REQUIRED WORK: Leaving out all pictures, restate word for word the lines from the one with "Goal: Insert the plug" through the last line of the entries.

DATA EXCERPTS:
>>>>>

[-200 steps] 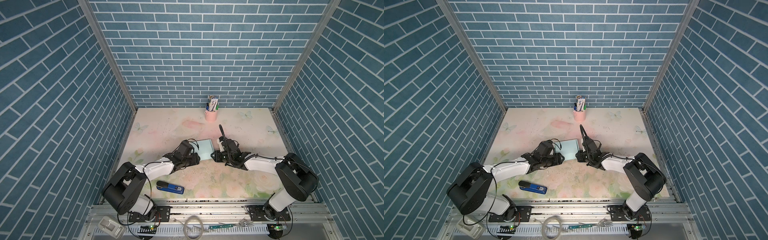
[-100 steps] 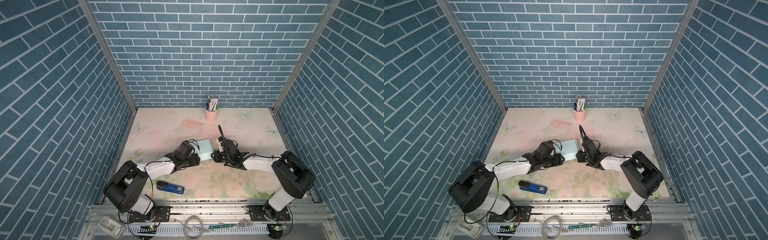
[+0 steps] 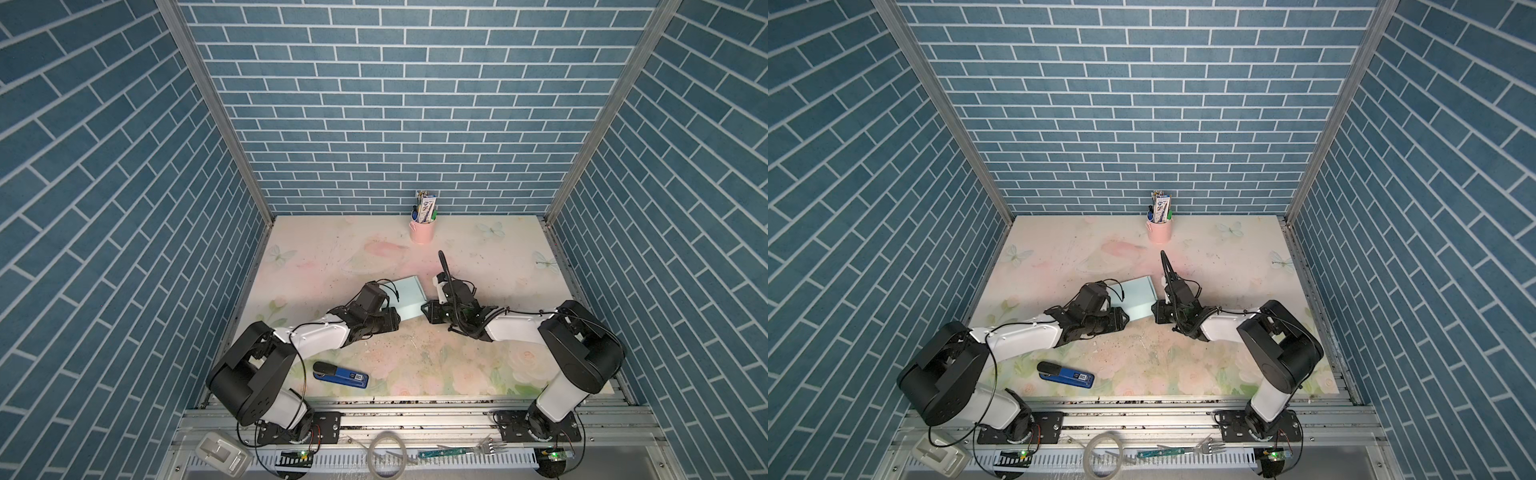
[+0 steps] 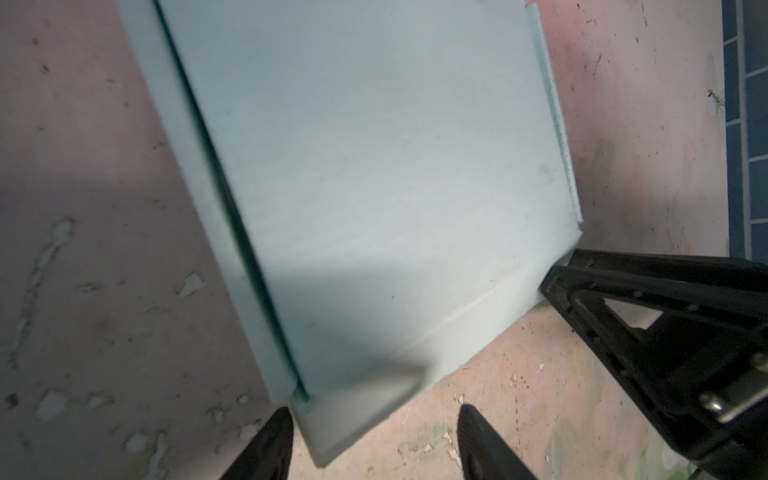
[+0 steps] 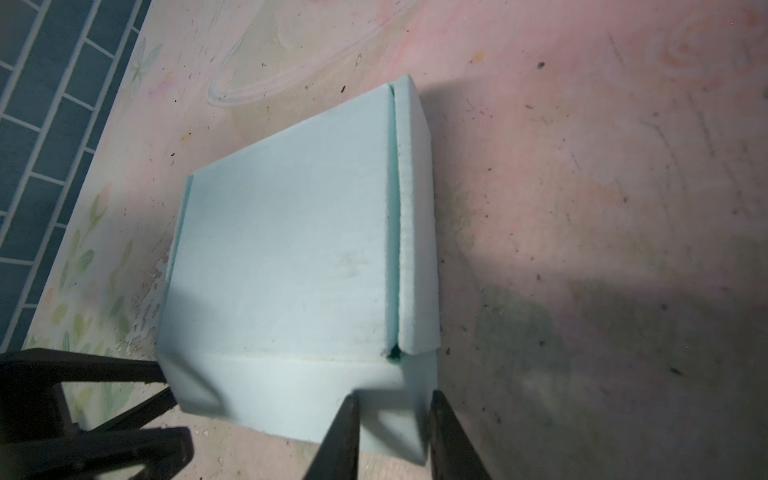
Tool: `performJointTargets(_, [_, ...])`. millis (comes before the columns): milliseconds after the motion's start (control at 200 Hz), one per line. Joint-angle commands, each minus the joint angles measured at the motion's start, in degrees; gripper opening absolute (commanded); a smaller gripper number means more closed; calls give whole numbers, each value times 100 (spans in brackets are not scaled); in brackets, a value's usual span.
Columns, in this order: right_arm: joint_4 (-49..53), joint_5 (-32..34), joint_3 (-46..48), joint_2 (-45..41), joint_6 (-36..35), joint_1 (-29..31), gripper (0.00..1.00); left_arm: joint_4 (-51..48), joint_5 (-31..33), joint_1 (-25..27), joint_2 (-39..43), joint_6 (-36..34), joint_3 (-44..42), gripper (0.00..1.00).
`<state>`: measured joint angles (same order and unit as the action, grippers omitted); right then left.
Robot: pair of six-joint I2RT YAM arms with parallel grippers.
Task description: Fold the paper box
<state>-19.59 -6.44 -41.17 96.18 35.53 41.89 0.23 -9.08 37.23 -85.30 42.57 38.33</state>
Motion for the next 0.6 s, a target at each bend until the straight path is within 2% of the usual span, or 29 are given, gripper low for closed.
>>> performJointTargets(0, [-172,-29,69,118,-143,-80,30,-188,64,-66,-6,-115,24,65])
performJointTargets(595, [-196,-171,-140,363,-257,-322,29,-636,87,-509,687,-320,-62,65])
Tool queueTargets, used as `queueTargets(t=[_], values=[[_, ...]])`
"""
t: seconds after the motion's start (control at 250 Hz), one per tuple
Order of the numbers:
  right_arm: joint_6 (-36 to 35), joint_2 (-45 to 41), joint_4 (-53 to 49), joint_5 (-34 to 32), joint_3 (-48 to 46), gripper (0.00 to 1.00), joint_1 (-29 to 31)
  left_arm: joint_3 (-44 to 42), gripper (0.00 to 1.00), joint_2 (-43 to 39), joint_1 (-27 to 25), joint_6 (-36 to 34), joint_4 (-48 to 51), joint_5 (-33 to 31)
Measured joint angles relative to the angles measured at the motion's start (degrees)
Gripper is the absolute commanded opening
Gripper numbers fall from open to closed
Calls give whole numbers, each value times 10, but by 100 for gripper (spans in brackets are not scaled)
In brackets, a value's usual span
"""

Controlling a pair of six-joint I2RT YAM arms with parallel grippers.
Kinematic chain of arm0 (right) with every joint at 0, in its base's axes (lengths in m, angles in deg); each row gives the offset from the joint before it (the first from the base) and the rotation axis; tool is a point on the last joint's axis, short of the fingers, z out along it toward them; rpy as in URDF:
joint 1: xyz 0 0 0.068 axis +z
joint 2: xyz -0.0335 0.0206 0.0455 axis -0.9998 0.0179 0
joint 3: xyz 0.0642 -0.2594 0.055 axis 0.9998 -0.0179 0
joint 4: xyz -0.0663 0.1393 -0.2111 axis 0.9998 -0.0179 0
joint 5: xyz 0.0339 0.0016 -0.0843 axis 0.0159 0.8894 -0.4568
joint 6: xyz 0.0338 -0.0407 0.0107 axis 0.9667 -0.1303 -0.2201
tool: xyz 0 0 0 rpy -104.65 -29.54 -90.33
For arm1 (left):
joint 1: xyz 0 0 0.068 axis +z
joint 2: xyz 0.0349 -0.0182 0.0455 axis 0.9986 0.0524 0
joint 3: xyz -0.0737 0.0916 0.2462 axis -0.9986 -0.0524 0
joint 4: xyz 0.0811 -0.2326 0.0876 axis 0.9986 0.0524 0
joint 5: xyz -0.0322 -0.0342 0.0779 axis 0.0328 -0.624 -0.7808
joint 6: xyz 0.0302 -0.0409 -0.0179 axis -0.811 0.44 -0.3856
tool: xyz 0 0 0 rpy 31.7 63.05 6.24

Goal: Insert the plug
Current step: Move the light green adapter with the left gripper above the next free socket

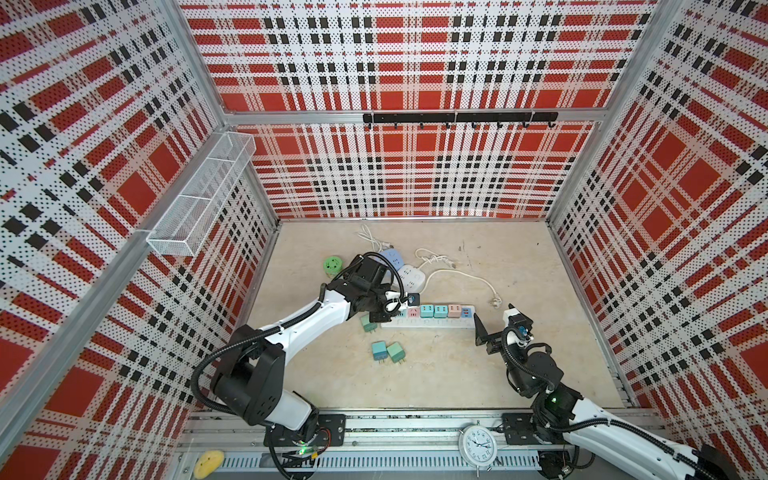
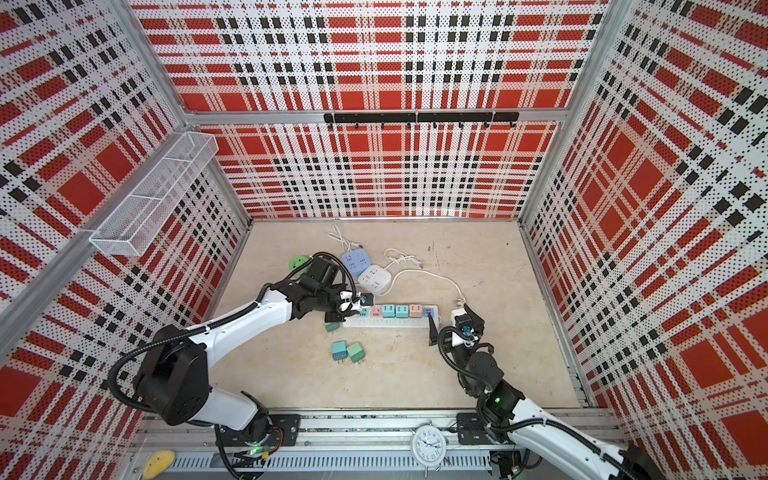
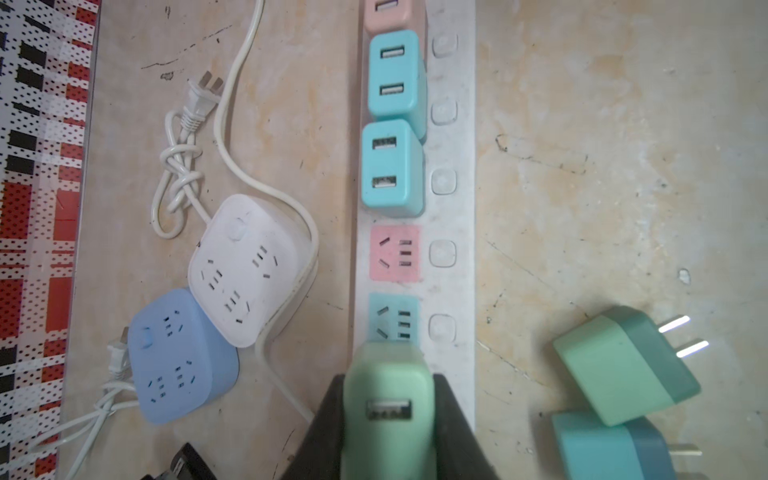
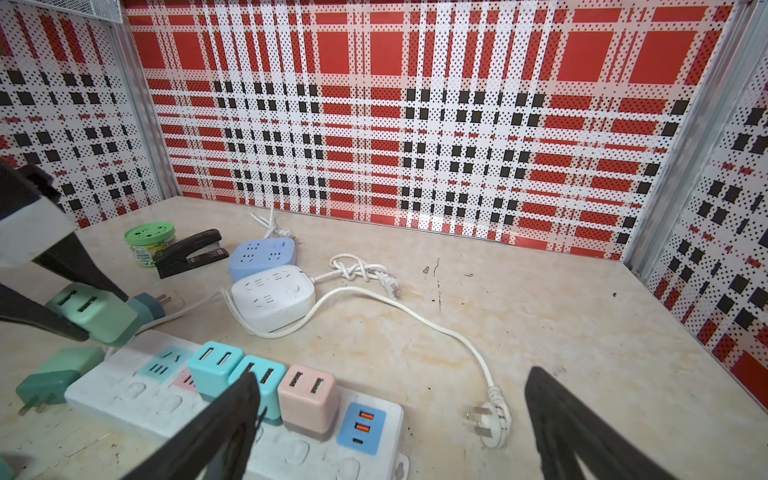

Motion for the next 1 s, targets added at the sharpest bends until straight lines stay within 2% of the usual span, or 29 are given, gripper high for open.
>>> queueTargets(t=[0.44,1.0], values=[[2,-6,-6,4,0,100,-3,35,0,73,-14,-2,-9,31],[3,-6,-7,12,0,100,-7,47,0,100,-12,2,-19,96]])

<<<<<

RESULT OF THE EXERCISE:
Goal: Insert the plug
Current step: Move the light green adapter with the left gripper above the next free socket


Motion for the next 1 s, targets added at the sharpest bends until straight lines stay within 2% of the usual span, or 29 are given, gripper high for open.
>>> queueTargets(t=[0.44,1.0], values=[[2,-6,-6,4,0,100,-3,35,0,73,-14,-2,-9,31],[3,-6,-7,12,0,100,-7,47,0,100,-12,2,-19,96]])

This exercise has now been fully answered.